Just Say No to Financial Procrastination

 

In the past, I have highlighted some serious risks to investing success from topics as timeless and simple as avoiding unreasonable portfolio costs to more timely market risks like warning signs of future inflation. Today, I want to share some quick thoughts on a risk that most individual investors wrestle with everyday – financial procrastination. Similar to the “this is my last tasty (but unhealthy) meal…I’m starting tomorrow” diet, financial procrastination is when individuals put off all of the important things they need to do to be a successful investor. It’s when tomorrow turns to next week and then next week turns to next month. The next thing you know, it’s been a year since you meant to rebalance your portfolio or sell that individual security.

Take for example the so-called “orphan 401K” – it’s when an individual leaves a job and the retirement assets that they accumulated in their past employer’s 401K plan sits idly, unmanaged and neglected. Most people plan to roll these assets over to either an individual IRA or to their new employer’s 401K plan, but inevitably life gets in the way. It’s not just 401Ks either. Many individuals have opened up various investment accounts along the way and most sit unattended with no real plan in mind. Fortunately, it’s easy to fix these issues. All it takes is a little will power.

Continuing our example above, let’s assume someone sits down and rolls one or even all of their old 401Ks into an IRA. What are the benefits?

  • Unified Plan – When accounts are scattered all over the place, it is difficult to tell exactly what the ultimate goal is. Once investors consolidate all of their separate accounts in a single location, most are surprised to realize that they may have inadvertently taken too much risk or (almost just as bad when saving for retirement) too little risk. Taking the time to piece together the big picture is the only way to truly evaluate (a) where you are right now, but also (b) where you are headed.
  • Open Architecture (A.K.A. Better Investment Choices) – In 401K plans, investors are given a limited number of options. In theory, this is to help plan participants pick a few good funds. Put simply, it prevents “paralysis by analysis.” Give someone too many options and they will be overwhelmed. Using a preselected fund menu might prevent beginners from straying too far, but often times it also prevents astute investors from selecting what they believe to be the best option for their portfolios. In most cases, an IRA provides open access to a larger, more varied selection of investment options.
  • Lower Fees – 401K plans have administrative fees and those cut into investment returns over time. Rolling those assets into an IRA may allow you to avoid such costs and improve performance.
  • Professional Management – I might be a little biased when I say this (okay, I am definitely biased when I say this), but rolling over a 401K into an IRA opens up the option for professional discretionary investment management, which makes a lot of sense for certain people. For those unfamiliar with all the nuances of portfolio management, such an option might help more in investing intelligently than anything a preselected menu of funds might offer.

This is just one example and clearly there are potential benefits to be had.

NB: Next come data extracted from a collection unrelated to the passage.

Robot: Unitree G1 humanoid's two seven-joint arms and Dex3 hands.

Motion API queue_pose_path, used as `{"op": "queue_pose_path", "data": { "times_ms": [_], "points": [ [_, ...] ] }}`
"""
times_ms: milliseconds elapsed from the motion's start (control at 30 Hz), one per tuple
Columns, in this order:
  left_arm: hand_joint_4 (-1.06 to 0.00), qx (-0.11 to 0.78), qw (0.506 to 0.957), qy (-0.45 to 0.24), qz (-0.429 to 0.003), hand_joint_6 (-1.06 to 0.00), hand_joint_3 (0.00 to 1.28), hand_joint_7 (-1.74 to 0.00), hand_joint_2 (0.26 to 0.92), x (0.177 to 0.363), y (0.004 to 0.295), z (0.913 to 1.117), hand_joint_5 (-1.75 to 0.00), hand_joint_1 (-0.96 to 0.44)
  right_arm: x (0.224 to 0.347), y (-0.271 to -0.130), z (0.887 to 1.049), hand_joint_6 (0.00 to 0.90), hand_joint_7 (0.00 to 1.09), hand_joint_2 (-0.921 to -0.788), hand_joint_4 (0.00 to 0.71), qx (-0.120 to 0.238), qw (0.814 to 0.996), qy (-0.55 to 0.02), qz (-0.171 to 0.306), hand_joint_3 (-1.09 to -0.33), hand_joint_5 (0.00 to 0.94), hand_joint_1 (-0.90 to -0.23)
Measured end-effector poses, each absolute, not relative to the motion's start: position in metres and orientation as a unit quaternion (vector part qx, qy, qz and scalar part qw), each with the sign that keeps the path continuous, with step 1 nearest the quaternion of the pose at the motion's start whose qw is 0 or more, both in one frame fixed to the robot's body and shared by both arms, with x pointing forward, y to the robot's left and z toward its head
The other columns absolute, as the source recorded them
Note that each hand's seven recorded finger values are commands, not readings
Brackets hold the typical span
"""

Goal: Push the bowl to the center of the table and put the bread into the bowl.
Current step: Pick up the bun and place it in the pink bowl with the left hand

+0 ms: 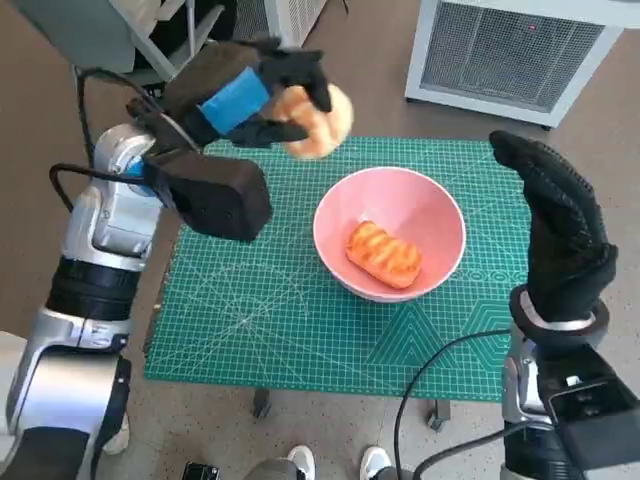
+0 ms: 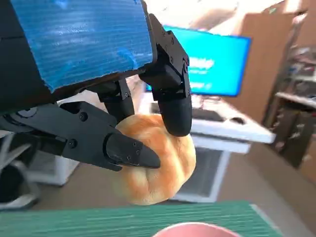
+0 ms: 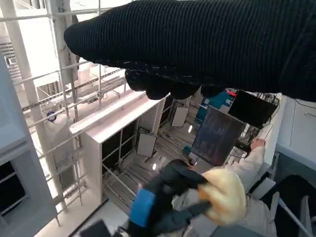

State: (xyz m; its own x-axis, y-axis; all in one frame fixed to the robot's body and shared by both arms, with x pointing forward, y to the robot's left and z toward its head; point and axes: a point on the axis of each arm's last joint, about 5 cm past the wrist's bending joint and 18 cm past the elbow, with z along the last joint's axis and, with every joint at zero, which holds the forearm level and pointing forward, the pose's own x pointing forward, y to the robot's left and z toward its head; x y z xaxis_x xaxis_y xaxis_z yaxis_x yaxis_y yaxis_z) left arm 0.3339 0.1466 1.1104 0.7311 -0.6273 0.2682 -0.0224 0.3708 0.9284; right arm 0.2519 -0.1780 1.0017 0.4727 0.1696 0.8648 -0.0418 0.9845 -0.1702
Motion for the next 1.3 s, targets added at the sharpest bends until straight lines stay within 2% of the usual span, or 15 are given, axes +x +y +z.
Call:
{"op": "queue_pose_path", "data": {
  "times_ms": [200, 267, 333, 367, 400, 433, 467, 567, 667, 800, 1100, 1300],
  "points": [
    [-0.74, 0.531, 0.752, -0.311, -0.236, -0.65, 0.04, -1.19, 0.920, 0.336, 0.123, 1.100, -1.07, 0.00, 0.252, -0.177, 1.002, 0.117, 0.71, -0.921, 0.442, -0.065, 0.856, -0.510, 0.062, -0.521, 0.008, -0.408],
    [-0.71, 0.532, 0.747, -0.307, -0.256, -0.62, 0.06, -1.21, 0.920, 0.338, 0.114, 1.096, -1.11, 0.00, 0.252, -0.176, 1.002, 0.117, 0.71, -0.921, 0.443, -0.065, 0.856, -0.510, 0.062, -0.521, 0.008, -0.408],
    [-0.63, 0.531, 0.744, -0.298, -0.277, -0.55, 0.13, -1.27, 0.921, 0.340, 0.107, 1.091, -1.20, 0.00, 0.252, -0.176, 1.002, 0.117, 0.70, -0.921, 0.443, -0.064, 0.855, -0.510, 0.061, -0.521, 0.008, -0.408],
    [-0.50, 0.530, 0.742, -0.290, -0.288, -0.44, 0.13, -1.00, 0.907, 0.342, 0.103, 1.089, -0.90, 0.00, 0.252, -0.176, 1.002, 0.117, 0.70, -0.921, 0.443, -0.065, 0.855, -0.510, 0.061, -0.521, 0.008, -0.408],
    [-0.47, 0.529, 0.742, -0.281, -0.300, -0.43, 0.12, -0.86, 0.908, 0.343, 0.100, 1.087, -0.75, 0.00, 0.252, -0.176, 1.002, 0.117, 0.70, -0.921, 0.443, -0.065, 0.855, -0.511, 0.061, -0.521, 0.008, -0.408],
    [-0.40, 0.529, 0.741, -0.266, -0.316, -0.39, 0.09, -0.61, 0.910, 0.345, 0.097, 1.084, -0.49, 0.00, 0.252, -0.176, 1.002, 0.118, 0.70, -0.921, 0.443, -0.065, 0.855, -0.511, 0.061, -0.521, 0.008, -0.409],
    [-0.36, 0.530, 0.740, -0.250, -0.332, -0.39, 0.07, -0.42, 0.914, 0.347, 0.094, 1.081, -0.32, 0.00, 0.251, -0.176, 1.002, 0.118, 0.70, -0.921, 0.443, -0.065, 0.855, -0.511, 0.061, -0.521, 0.008, -0.409],
    [-0.24, 0.533, 0.733, -0.205, -0.369, -0.35, 0.03, -0.19, 0.901, 0.351, 0.089, 1.072, -0.10, -0.01, 0.251, -0.176, 1.003, 0.120, 0.70, -0.921, 0.444, -0.065, 0.854, -0.512, 0.060, -0.520, 0.008, -0.406],
    [-0.17, 0.541, 0.720, -0.171, -0.399, -0.32, 0.01, -0.10, 0.890, 0.353, 0.084, 1.062, -0.03, -0.02, 0.251, -0.176, 1.003, 0.126, 0.70, -0.921, 0.445, -0.065, 0.854, -0.513, 0.060, -0.518, 0.008, -0.403],
    [-0.11, 0.557, 0.705, -0.150, -0.412, -0.29, 0.00, -0.05, 0.885, 0.354, 0.081, 1.054, -0.01, -0.06, 0.251, -0.176, 1.003, 0.130, 0.70, -0.921, 0.447, -0.065, 0.854, -0.513, 0.059, -0.517, 0.009, -0.401],
    [-0.08, 0.558, 0.708, -0.189, -0.390, -0.26, 0.00, -0.01, 0.888, 0.354, 0.087, 1.051, 0.00, -0.20, 0.249, -0.178, 1.004, 0.125, 0.68, -0.921, 0.450, -0.067, 0.852, -0.515, 0.056, -0.511, 0.008, -0.401],
    [-0.09, 0.504, 0.744, -0.233, -0.373, -0.27, 0.02, -0.01, 0.913, 0.353, 0.099, 1.054, 0.00, -0.27, 0.248, -0.179, 1.006, 0.131, 0.68, -0.921, 0.446, -0.069, 0.852, -0.516, 0.053, -0.511, 0.006, -0.397]
  ]
}}
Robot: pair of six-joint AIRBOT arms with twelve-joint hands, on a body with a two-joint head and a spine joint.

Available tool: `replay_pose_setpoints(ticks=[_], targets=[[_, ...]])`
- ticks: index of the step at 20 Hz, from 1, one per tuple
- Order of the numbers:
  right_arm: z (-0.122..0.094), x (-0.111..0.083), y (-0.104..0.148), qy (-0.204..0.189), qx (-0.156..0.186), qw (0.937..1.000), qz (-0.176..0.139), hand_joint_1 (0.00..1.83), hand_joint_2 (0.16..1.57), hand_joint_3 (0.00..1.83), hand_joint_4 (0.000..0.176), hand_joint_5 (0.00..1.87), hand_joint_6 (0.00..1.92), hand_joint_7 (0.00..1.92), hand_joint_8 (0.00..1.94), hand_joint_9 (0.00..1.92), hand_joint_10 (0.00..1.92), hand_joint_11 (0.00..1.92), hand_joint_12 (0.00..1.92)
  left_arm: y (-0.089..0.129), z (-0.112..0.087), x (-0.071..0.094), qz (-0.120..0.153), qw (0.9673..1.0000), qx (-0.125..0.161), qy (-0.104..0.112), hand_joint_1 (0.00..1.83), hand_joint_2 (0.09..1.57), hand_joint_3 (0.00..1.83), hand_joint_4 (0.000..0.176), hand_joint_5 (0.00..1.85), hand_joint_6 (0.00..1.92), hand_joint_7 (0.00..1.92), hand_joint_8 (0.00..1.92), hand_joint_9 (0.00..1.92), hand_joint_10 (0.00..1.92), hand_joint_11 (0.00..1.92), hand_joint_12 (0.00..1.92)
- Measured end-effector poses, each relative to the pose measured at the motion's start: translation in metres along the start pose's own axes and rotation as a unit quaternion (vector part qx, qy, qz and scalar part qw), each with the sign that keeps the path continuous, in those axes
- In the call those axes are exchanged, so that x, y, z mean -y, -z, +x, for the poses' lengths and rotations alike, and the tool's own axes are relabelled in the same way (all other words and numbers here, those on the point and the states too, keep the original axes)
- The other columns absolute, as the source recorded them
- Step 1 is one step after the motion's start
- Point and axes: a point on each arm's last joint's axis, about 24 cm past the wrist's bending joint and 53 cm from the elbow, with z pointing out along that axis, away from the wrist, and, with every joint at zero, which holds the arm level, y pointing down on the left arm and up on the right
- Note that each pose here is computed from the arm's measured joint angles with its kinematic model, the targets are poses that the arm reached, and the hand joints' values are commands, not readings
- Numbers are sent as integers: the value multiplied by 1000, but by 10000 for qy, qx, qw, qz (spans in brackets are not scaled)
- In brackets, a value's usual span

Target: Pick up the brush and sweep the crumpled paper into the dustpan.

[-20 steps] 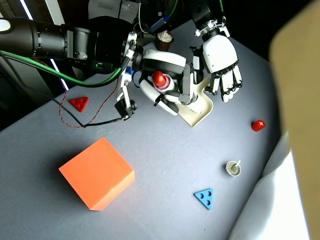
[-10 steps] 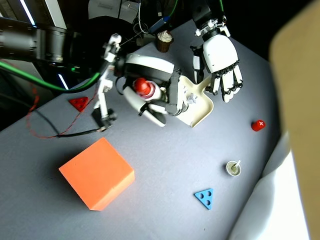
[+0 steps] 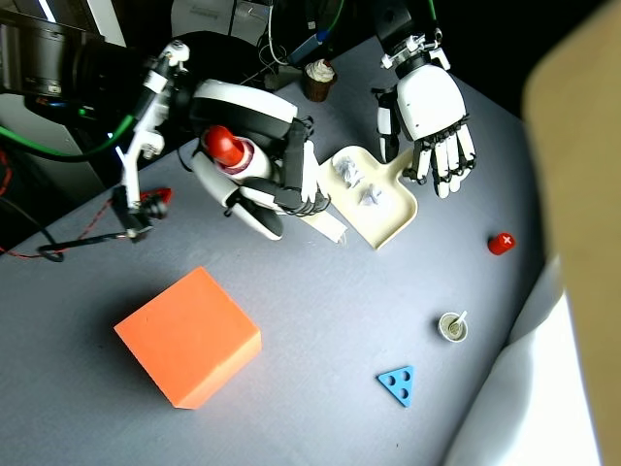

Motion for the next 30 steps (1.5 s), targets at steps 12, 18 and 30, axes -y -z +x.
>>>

While some of these things may seem small, they can lead to huge improvements over time. Ultimately, while it’s important to consider all the factors at play before making any type of financial decision, I think the lesson here is to just not put it off. Consider all the factors, make a decision, and then execute.

Retirement may seem far away so it’s easy to push things off for things that seem more timely, but it’s more important than you realize. So consider this your call to action – take one or two of those things you’ve been meaning to do and push it to the top of your list today. Trust me, it’ll be worth it.